Want to Prevent Data Emergencies? Clean as You Go

ODSC - Open Data Science
5 min readApr 5, 2024

--

Editor’s note: Eric Callahan is a speaker for ODSC East this April 23–25. Be sure to check out his talk, “Clean as You Go: Basic Hygiene in the Modern Data Stack,” there!

As a parent, I’m always trying to teach my kids to “clean as they go”. When they’re running around making messes, I remind them that if they pick up the thing they just dropped now instead of leaving it on the floor, they won’t have to put away a pile of 12 things later. It’s a basic concept that I think most of us try to embody in our regular lives (to varying degrees of success, of course).

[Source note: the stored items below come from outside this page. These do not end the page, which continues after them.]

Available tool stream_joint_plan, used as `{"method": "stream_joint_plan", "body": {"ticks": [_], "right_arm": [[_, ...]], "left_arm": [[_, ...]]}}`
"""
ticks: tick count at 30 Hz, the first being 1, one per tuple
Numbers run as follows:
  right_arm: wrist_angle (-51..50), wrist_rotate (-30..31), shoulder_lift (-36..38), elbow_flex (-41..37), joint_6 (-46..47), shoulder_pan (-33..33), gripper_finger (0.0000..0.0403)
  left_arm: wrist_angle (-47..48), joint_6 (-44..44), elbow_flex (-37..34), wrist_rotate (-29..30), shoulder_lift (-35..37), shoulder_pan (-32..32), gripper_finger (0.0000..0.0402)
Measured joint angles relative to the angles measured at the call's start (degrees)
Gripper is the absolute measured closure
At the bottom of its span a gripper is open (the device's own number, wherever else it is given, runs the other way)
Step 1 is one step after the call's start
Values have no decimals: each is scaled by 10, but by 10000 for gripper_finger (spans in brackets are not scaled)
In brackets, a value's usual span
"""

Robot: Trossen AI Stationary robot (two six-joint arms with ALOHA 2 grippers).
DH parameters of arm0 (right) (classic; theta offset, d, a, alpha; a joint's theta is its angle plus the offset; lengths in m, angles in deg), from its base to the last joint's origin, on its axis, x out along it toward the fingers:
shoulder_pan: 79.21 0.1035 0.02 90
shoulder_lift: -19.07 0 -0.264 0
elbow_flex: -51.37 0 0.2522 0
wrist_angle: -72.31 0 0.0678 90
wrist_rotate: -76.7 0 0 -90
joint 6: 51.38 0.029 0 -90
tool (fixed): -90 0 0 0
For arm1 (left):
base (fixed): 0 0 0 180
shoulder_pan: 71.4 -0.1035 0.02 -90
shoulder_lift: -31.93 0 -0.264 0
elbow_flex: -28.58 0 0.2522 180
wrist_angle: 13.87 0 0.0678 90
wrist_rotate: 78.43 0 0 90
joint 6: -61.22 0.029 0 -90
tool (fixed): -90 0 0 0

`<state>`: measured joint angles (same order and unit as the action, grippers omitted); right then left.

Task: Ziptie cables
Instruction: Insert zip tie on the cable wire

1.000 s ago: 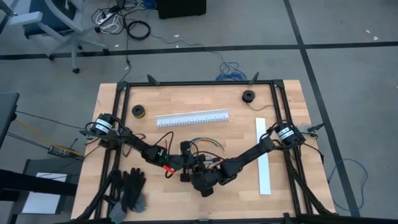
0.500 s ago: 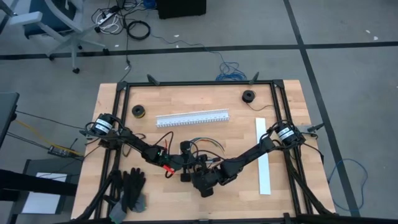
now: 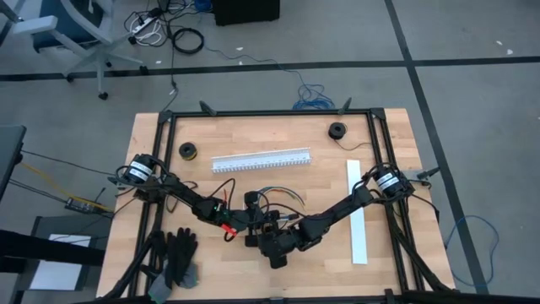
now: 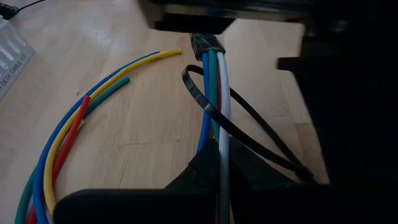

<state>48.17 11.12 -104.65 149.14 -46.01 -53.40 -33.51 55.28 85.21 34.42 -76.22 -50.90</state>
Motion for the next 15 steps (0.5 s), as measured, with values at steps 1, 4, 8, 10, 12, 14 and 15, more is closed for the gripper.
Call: {"method": "stream_joint_plan", "body": {"ticks": [1, 4, 8, 10, 12, 14, 15], "right_arm": [[1, 0, 0, 0, 0, -1, 339], [0, 2, 0, 0, 0, -7, 317], [19, -6, -17, 1, 5, -12, 300], [25, -24, -30, 0, 6, -10, 296], [21, -41, -38, 3, 9, -7, 296], [18, -29, -40, 3, 31, -2, 298], [20, -19, -40, 2, 38, 1, 300]], "left_arm": [[0, 6, 0, -3, 0, 0, 401], [-2, 10, 0, -26, 0, 0, 401], [-1, 10, 0, -33, 0, 0, 401], [26, -2, 0, -33, 0, 0, 401], [41, -17, -1, -32, 0, 0, 402], [41, -18, 0, -32, 0, 0, 401], [40, -17, 0, -31, 0, 0, 402]]}}
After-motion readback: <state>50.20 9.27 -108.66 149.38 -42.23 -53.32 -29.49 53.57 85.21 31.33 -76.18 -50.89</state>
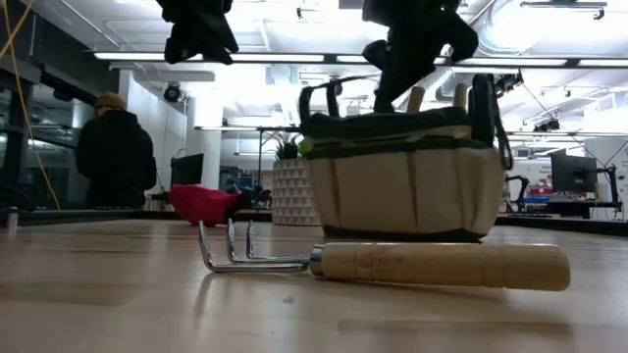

So shouldn’t we make it a priority as data engineers?

The culture of “Move Fast and Break Things” has pressured us into closing tickets as quickly as possible. This leads to an “oh, I’ll clean it up later” mindset. But that leads to long-term headaches and data “fire drills” — moments where suddenly, a little problem has led to a massive bug, or a misunderstanding between peers has led to a big confusing knot that needs to be resolved immediately. Some of us might exist in a state of perpetual fire drills, where everything feels like an emergency all the time.

But we don’t have to live this way! And the answer is as simple as tidying systems as we go, rather than waiting for problems to develop. Investing in data quality initiatives is the best way to make sure the data you’re working with is useful. To keep things running smoothly, it’s good to establish strategies to keep your data…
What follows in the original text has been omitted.